Prompt -
Should a line below contain the word "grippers", report it.

[Start of Attachment]

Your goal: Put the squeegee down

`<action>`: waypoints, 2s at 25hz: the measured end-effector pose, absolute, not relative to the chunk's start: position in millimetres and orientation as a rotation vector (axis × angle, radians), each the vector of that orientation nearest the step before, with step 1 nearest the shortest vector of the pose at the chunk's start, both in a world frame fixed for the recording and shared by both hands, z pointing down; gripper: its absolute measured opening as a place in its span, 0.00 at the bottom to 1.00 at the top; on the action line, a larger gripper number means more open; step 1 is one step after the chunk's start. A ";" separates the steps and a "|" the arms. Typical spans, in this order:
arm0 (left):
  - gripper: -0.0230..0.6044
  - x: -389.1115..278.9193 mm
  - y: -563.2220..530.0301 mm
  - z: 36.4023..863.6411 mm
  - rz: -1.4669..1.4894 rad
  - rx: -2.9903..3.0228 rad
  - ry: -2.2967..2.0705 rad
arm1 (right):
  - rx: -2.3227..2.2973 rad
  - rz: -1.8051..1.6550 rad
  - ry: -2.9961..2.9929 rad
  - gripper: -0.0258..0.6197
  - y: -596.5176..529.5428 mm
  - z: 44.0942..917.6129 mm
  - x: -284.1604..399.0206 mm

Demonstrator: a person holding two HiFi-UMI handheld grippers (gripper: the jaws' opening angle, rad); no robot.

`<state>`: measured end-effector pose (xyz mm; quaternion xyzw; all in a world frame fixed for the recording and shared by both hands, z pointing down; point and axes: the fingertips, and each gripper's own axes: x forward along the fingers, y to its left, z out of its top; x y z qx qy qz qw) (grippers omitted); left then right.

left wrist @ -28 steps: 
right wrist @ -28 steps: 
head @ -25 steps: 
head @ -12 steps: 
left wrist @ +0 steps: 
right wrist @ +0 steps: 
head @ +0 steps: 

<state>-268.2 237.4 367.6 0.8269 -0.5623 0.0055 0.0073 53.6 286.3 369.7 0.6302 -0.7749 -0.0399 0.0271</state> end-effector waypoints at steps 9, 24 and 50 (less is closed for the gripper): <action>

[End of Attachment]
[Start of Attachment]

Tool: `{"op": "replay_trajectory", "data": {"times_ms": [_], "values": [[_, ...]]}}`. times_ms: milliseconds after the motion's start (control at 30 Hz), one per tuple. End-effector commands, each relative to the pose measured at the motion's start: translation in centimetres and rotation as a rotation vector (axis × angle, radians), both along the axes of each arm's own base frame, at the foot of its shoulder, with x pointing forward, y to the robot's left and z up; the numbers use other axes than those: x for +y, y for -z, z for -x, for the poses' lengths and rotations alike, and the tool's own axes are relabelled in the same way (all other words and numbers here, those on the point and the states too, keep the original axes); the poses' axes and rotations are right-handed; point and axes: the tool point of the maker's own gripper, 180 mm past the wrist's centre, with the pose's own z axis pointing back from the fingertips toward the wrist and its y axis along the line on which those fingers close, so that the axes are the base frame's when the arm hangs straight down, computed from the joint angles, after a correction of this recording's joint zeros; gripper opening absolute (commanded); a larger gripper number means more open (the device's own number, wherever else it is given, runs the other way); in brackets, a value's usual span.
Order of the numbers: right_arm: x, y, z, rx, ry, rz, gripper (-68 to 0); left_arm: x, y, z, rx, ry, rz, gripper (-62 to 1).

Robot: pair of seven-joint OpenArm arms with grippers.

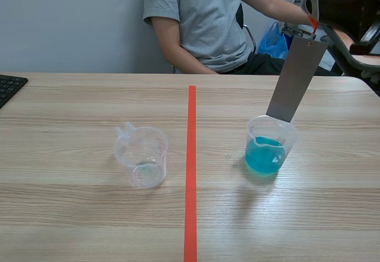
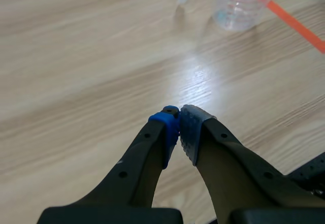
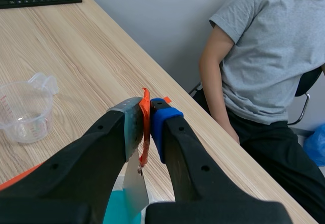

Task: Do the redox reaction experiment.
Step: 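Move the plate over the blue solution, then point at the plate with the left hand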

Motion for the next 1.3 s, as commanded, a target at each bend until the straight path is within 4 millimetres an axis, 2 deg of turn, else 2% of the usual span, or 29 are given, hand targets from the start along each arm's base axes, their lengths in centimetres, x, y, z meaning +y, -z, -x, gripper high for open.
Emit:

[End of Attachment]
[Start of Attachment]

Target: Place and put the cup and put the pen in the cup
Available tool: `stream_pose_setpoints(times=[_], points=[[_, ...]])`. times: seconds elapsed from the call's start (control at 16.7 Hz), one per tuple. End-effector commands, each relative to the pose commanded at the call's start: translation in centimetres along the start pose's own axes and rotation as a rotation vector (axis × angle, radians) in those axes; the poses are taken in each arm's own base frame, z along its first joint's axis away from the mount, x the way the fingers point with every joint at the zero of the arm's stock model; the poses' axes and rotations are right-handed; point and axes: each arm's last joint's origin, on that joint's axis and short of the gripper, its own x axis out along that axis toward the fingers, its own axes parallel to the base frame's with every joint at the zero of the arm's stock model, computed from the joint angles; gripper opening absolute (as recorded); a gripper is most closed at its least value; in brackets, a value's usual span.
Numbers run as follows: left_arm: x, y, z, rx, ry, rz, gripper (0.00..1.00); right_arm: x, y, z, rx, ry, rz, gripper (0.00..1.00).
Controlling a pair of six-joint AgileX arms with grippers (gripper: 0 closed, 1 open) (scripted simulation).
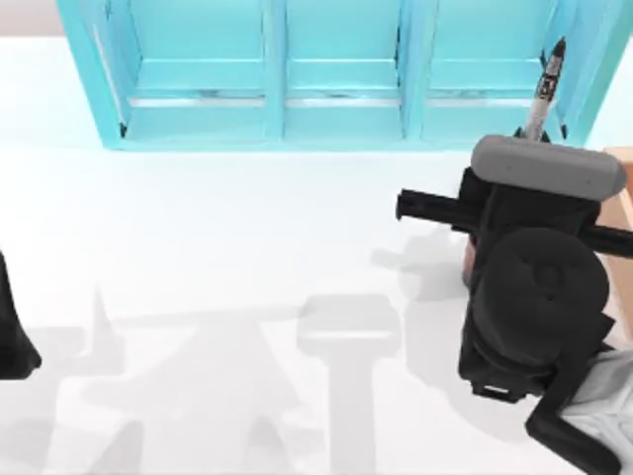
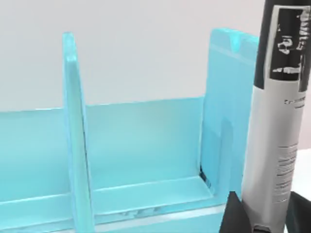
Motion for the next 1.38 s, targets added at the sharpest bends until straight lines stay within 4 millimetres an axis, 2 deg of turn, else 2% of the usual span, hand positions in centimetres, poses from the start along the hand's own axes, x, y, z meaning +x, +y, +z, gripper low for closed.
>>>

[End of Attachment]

Exercise solution -
Demonstrator: a person holding two HiFi-UMI handheld grippers (gripper: the jaws' opening angle, rad); no robot.
`<state>`: measured end-effector pose (xyz mm; quaternion xyzw; all in a world frame fixed for the recording and shared by both hands, z pointing down; point and axes: the fingertips, and each gripper's own axes: x forward along the fingers, y to its left, z out of its top; x y z qx qy qz qw) (grippers omitted); left then right.
Robot: pair of seven-joint OpenArm arms with grippers.
Controlling a pair of six-joint AgileX arms with grippers (gripper: 0 closed, 1 open) (scripted simulation).

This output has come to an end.